#### AIM OF THE EXERCISE
Retype all of the data exactly as given.

#### DATASET SECTION
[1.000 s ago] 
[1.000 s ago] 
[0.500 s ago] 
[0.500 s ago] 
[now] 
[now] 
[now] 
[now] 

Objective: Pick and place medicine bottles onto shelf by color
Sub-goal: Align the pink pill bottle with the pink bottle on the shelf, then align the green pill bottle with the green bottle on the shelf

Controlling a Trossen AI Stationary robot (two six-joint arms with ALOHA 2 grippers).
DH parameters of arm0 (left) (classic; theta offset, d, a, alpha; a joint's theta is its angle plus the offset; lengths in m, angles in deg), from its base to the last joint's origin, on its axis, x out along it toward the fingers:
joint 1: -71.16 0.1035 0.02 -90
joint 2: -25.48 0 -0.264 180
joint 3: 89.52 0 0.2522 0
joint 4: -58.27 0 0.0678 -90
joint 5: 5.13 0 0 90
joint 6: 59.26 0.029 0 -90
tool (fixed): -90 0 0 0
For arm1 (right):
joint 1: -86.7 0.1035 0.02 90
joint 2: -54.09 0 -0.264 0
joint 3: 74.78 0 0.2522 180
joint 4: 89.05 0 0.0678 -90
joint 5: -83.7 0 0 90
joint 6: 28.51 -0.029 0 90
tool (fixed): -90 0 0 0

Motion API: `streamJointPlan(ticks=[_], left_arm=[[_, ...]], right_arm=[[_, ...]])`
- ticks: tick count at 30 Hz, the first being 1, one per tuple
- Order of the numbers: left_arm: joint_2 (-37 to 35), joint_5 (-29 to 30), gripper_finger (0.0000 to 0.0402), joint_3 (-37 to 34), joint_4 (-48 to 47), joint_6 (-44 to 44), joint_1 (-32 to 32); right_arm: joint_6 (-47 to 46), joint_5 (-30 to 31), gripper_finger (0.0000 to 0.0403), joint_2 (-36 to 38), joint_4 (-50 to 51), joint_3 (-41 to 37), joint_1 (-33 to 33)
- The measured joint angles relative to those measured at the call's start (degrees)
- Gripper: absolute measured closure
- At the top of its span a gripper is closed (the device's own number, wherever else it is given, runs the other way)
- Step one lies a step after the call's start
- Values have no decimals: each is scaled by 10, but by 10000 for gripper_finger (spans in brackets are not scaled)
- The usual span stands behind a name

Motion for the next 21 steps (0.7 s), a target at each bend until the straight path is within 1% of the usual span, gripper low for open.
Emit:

#### TASK RESULT
[1.000 s ago] 
[1.000 s ago] 
[0.500 s ago] 
[0.500 s ago] 
[now] 
[now] 
[now] 
[now] 

Objective: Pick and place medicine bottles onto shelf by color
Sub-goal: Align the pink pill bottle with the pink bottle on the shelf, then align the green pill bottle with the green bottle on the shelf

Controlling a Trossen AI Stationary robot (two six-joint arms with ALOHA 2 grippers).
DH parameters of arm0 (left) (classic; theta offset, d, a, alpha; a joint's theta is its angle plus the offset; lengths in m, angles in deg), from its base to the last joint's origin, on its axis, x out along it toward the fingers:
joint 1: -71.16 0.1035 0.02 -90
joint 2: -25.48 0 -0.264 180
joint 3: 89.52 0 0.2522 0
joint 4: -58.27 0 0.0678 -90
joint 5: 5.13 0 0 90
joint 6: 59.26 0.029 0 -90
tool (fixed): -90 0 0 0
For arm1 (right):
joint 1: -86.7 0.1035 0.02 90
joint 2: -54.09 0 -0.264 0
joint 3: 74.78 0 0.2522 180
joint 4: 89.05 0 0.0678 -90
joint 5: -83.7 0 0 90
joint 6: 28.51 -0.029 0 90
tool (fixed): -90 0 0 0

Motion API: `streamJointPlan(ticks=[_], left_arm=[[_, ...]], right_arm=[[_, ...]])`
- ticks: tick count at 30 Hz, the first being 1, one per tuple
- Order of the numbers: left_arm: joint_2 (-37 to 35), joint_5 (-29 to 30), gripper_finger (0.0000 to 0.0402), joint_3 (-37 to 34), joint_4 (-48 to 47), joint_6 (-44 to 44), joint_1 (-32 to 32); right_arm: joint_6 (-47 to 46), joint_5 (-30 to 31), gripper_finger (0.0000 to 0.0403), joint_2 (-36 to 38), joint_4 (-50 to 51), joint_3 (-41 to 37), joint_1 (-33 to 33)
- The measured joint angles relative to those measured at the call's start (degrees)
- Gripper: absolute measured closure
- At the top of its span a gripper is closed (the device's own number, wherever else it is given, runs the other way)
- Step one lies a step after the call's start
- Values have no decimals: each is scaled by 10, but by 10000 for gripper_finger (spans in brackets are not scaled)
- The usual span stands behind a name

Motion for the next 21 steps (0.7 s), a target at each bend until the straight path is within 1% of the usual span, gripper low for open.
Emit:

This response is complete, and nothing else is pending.